High-strength, anti-freezing and recyclable soy protein isolate/poly(vinyl alcohol) gels empowered by a deep eutectic solvent-augmented Hofmeister effect

Abstract

Highly tough hydrogels formed via the Hofmeister effect exhibit broad applications in flexible electronics. However, high concentrations of salting-out salts inevitably induce phase separation of the solvent and polymer chains, thereby affecting the mechanical properties and conductivity of the hydrogels. Herein, we introduced a deep eutectic solvent (DES) to suppress the strong salting-out effect of trisodium citrate (Na₃Cit), thereby preventing phase separation in the soy protein isolate (SPI)/poly(vinyl alcohol) (PVA) mixture. This strategy enabled the formation of a homogeneous SPI/PVA/DES/Na₃Cit composite solution, which was subsequently processed into a gel electrolyte (denoted as SPDNH) through a freeze–thaw cycle.

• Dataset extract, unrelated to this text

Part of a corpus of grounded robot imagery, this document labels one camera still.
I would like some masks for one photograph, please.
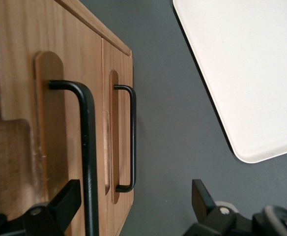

The optimized organohydrogel exhibited a tensile strength of 1.65 ± 0.03 MPa and an elongation at break of 518.8 ± 7.49%, along with an ionic conductivity of 2.01 ± 0.04 S m⁻¹. Moreover, the incorporation of DES imparted remarkable freeze resistance to the SPDNH, with a freezing point as low as −33 °C. A flexible all-solid-state supercapacitor was fabricated using the SPDNH electrolyte and activated carbon electrodes. The device delivered a high areal capacitance of 125.61 mF cm⁻² and demonstrated stable cycling performance at room temperature, retaining 80.20% of its initial capacitance after 1000 charge–discharge cycles. Furthermore, the supercapacitor maintained reliable operation under various bending conditions and at low temperatures (−20 °C), highlighting its potential for use in flexible and low-temperature energy storage applications.